=== WORK TO COMPLETE ===
Write out the line that holds "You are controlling" together with every line that follows it to the end of the material below, exactly. Omit the pictures.

=== DATA SHOWN ===
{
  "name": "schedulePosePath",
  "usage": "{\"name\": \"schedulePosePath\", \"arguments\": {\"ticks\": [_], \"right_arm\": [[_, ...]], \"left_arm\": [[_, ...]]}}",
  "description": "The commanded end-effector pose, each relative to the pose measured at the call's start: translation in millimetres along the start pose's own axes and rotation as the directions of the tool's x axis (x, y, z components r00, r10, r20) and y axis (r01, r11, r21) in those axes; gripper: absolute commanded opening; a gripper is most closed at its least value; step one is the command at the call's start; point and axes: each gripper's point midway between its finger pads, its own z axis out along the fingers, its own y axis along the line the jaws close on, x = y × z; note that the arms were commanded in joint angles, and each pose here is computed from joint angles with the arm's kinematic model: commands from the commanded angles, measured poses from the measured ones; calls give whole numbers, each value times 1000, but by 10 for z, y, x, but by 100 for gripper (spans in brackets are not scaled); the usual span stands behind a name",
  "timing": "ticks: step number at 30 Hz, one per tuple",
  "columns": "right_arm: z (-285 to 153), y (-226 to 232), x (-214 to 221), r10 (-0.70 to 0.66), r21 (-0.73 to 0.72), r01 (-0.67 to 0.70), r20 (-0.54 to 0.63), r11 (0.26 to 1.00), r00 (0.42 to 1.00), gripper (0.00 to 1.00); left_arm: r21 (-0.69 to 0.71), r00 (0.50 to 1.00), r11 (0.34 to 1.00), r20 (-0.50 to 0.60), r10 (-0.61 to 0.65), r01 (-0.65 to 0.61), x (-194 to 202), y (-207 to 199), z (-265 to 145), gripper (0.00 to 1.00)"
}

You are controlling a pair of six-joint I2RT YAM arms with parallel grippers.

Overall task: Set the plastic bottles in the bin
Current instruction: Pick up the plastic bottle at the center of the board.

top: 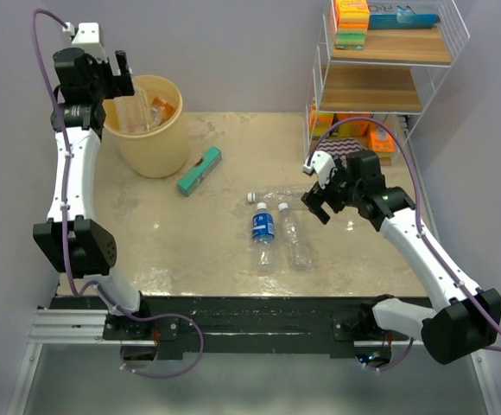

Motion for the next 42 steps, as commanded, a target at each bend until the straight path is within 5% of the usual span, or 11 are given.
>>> {"name": "schedulePosePath", "arguments": {"ticks": [1,17,28,42], "right_arm": [[-122,-53,-54,-18,36,17,20,999,1000,99],[-87,-150,-119,-40,40,40,-10,998,999,99],[-25,-381,-289,-92,73,94,-37,993,995,99],[387,-669,-255,-193,67,206,-169,976,967,99]], "left_arm": [[39,994,999,109,3,-8,-491,-26,-359,99],[292,983,939,94,159,-180,-354,-444,-1062,99],[513,961,824,5,277,-240,202,-736,-1518,99],[631,936,741,-67,345,-228,800,-869,-1942,99]]}}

=== ANSWER BELOW ===
You are controlling a pair of six-joint I2RT YAM arms with parallel grippers.

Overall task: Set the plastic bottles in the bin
Current instruction: Pick up the plastic bottle at the center of the board.

top: 

Motion for the next 42 steps, as commanded, a target at each bend until the straight path is within 5% of the usual span, or 11 are given.
>>> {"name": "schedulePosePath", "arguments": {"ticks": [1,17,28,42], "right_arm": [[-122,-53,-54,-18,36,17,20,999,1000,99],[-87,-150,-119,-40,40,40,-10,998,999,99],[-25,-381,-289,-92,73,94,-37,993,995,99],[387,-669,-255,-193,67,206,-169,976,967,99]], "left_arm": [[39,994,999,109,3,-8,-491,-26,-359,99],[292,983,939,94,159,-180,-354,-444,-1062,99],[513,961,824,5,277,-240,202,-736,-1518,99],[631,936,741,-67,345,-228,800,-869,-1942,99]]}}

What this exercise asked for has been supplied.